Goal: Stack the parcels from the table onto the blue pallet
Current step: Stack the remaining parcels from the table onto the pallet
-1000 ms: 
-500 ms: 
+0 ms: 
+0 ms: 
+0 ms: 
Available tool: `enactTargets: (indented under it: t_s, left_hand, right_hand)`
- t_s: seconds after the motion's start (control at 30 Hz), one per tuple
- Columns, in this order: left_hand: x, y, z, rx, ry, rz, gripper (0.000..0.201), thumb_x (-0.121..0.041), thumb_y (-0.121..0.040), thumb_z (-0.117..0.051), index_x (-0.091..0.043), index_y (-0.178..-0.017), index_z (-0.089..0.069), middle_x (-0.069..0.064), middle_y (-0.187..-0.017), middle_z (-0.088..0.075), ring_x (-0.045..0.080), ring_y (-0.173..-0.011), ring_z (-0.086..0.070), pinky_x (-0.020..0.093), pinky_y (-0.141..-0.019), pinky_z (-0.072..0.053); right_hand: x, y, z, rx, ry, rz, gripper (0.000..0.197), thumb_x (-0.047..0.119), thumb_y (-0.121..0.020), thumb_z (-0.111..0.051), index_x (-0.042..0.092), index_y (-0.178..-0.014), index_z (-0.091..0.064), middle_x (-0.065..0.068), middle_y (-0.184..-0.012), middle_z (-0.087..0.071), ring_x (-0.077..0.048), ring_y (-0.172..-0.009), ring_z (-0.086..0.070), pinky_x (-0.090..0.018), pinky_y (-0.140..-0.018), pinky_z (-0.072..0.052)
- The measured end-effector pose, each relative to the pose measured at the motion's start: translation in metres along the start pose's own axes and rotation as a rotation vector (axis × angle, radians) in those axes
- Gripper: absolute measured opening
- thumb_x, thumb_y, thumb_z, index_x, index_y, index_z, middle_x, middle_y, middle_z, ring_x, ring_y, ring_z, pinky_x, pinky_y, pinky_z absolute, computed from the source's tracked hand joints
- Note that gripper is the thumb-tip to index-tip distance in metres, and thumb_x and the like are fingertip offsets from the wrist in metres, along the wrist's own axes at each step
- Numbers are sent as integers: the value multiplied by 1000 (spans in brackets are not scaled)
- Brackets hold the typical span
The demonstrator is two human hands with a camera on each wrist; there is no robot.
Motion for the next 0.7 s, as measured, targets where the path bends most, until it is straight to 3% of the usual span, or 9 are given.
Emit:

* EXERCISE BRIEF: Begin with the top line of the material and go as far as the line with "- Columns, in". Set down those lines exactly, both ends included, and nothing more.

* REPLY TO THE TASK:
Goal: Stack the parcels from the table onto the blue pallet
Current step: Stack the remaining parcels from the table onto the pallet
-1000 ms: 
-500 ms: 
+0 ms: 
+0 ms: 
+0 ms: 
Available tool: `enactTargets: (indented under it: t_s, left_hand, right_hand)`
- t_s: seconds after the motion's start (control at 30 Hz), one per tuple
- Columns, in this order: left_hand: x, y, z, rx, ry, rz, gripper (0.000..0.201), thumb_x (-0.121..0.041), thumb_y (-0.121..0.040), thumb_z (-0.117..0.051), index_x (-0.091..0.043), index_y (-0.178..-0.017), index_z (-0.089..0.069), middle_x (-0.069..0.064), middle_y (-0.187..-0.017), middle_z (-0.088..0.075), ring_x (-0.045..0.080), ring_y (-0.173..-0.011), ring_z (-0.086..0.070), pinky_x (-0.020..0.093), pinky_y (-0.141..-0.019), pinky_z (-0.072..0.053); right_hand: x, y, z, rx, ry, rz, gripper (0.000..0.197), thumb_x (-0.047..0.119), thumb_y (-0.121..0.020), thumb_z (-0.111..0.051), index_x (-0.042..0.092), index_y (-0.178..-0.014), index_z (-0.091..0.064), middle_x (-0.065..0.068), middle_y (-0.184..-0.012), middle_z (-0.087..0.071), ring_x (-0.077..0.048), ring_y (-0.172..-0.009), ring_z (-0.086..0.070), pinky_x (-0.090..0.018), pinky_y (-0.140..-0.018), pinky_z (-0.072..0.052)

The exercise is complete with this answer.